Data excerpts

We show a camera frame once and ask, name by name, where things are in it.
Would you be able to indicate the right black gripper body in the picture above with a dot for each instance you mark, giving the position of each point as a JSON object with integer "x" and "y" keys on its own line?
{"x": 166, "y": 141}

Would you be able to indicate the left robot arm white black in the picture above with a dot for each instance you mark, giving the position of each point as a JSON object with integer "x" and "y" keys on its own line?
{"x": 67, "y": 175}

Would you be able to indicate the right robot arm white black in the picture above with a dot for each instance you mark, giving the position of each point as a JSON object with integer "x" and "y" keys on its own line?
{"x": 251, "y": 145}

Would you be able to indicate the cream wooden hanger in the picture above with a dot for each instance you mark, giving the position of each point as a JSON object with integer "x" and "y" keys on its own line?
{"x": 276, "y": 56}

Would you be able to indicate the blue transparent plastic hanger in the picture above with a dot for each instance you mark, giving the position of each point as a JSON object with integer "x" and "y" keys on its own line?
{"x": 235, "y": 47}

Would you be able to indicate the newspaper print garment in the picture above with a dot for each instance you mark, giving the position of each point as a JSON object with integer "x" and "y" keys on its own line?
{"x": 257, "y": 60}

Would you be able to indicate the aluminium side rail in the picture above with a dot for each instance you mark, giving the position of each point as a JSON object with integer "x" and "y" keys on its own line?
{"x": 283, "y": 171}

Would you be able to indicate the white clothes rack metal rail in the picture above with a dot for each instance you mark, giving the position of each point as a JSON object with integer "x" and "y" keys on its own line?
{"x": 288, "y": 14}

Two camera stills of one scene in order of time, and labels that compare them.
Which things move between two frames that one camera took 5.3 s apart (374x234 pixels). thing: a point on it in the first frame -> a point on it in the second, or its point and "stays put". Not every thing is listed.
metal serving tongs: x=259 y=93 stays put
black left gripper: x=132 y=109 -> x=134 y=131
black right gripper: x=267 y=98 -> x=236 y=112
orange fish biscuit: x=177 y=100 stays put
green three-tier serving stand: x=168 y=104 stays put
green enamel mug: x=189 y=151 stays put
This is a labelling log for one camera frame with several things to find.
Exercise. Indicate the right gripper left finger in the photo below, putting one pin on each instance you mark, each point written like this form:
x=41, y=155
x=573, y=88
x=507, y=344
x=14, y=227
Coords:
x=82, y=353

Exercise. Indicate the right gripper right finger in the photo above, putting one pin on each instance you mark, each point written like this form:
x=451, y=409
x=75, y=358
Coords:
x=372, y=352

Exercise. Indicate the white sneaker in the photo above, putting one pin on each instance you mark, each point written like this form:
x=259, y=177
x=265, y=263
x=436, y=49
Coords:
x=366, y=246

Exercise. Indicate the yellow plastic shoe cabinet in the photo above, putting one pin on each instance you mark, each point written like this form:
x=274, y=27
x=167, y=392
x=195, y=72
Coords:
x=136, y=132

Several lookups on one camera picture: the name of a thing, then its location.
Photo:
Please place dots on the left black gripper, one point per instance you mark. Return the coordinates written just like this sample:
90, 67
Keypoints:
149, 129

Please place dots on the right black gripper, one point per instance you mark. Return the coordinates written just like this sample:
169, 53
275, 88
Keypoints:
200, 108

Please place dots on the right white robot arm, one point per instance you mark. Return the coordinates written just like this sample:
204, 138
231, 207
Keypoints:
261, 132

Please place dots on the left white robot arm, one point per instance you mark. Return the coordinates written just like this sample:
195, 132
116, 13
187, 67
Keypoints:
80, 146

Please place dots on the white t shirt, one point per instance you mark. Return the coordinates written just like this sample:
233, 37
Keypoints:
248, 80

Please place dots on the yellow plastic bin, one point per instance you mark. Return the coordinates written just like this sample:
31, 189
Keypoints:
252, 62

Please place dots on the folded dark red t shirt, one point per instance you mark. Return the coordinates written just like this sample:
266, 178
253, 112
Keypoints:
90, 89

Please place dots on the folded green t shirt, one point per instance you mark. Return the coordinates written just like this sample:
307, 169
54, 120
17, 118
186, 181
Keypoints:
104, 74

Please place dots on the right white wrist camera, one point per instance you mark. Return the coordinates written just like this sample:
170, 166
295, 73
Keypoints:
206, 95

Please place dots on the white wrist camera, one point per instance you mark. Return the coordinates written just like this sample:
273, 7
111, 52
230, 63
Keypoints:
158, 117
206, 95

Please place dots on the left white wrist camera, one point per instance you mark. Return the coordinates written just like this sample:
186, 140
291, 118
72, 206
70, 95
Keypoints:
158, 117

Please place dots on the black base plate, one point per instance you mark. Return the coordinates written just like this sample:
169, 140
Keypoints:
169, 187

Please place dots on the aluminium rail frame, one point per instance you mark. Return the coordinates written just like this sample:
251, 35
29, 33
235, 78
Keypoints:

- _ACTIVITY_:
Note every line above where the string "things" shows up, and copy those lines.

- _WRITTEN SOLUTION_:
We show a camera frame once and ask, name by name, where things are in it.
Which things move between two frames that one camera took 5.3 s apart (374x234 pixels). thing: a point on it in the first frame -> a point on it in the second, or its point and "stays put". Not every thing is listed.
This is a labelling log for one camera frame with several things to find.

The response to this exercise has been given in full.